It's also more relevant than most of our existing public holidays. The annual provincial birthdays for example, when we give ourselves a day off to carry on forgetting the failed experiment in federal government that ended way back in 1876! The recent long weekend we all took to mark our foreign-domiciled Queen's fake birthday was hardly a riotous day of community bonding either.
Even Christmas and Easter, now shed of their religious connections by most, are Northern Hemisphere festivals marking mid-winter and spring, awkwardly transplanted by the British colonists into a land where the seasons are reversed. Matariki, on the other hand, belongs. And as yet, the retailers haven't leapt on to the bandwagon to turn it into a cash cow, partly, I suspect, because it's hard for them to pin the beast down.
In particular there's the date. True, Easter floats about a bit, tied to the appearance of the first full moon after the vernal equinox, whatever that might mean. The important thing is the experts seem to agree, and everyone goes along with it - unless you belong to the Orthodox Church, but let's not go there…
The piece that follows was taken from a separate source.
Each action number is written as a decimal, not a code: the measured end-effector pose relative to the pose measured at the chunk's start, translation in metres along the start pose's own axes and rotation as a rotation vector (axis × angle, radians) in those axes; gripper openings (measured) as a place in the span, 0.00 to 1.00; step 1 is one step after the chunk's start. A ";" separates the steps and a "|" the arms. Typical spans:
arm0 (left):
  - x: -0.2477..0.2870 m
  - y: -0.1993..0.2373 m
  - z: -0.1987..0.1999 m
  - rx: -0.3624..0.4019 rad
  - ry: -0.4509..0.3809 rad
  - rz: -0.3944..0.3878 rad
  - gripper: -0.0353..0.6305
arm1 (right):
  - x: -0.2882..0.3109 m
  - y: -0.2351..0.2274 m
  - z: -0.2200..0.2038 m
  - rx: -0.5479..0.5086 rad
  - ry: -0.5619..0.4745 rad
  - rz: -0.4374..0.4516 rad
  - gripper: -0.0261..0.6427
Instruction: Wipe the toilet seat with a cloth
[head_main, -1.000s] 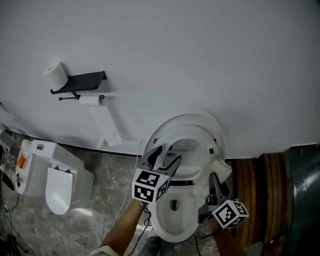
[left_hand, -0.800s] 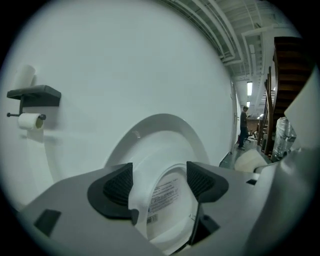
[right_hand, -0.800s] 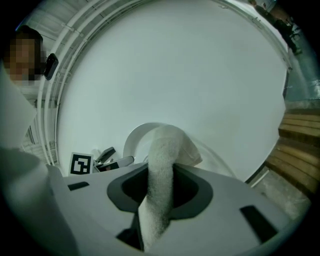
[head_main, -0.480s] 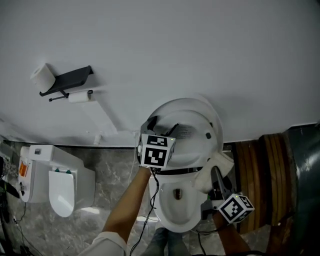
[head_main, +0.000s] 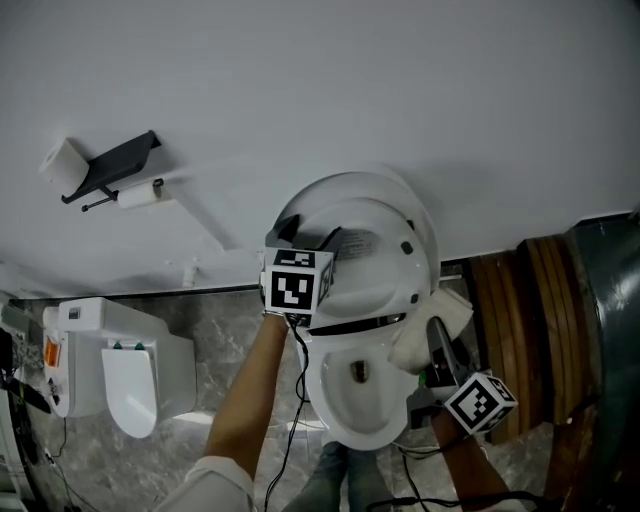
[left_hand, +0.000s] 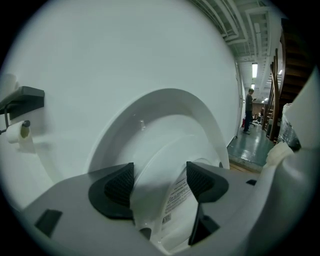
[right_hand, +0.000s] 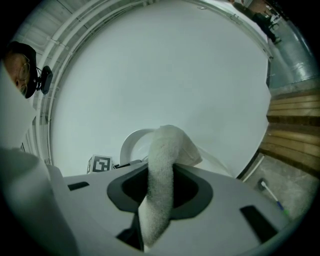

Pinpointing Matariki seems more complicated. Different iwi have different traditions. For instance, the Wellington official guide tells locals to "Keep an eye out in late May or early June for Matariki to rise on the northeast horizon…" As a result, Wellington's festivities kick off this Friday, June 15 and end on July 7 with the big fireworks extravaganza.
That gives them a two week start on Auckland, whose festival runs from June 30 to July 22, in order to "incorporate the lunar phases that will see the star cluster Matariki [Pleiades] rise during the festival."
The Museum of New Zealand-Te Papa guide seems to suggest it's one of those Oxford University versus Cambridge University issues. Which authority do you accept. Do you follow the iwi that celebrates at the first full moon following the reappearance of the seven Matariki stars, or do you hold back and go with the tribes that wait until the arrival of the next new moon. To add to the confusion, iwi living to the west of the Southern Alps and south of Mt Taranaki who can't see the rising of Matariki, date the new year from the rising of another star all together, Puanga, which rises earlier than Matariki. The Auckland tribe, Te Kawerau a Maki, is another taking its lead from Puanga, which is clearer to see over the Manukau Harbour, than Matariki.
Still, do we really need a set national date? If we can celebrate long dead provinces at different times of the year according to regional tradition, then why not Matariki also.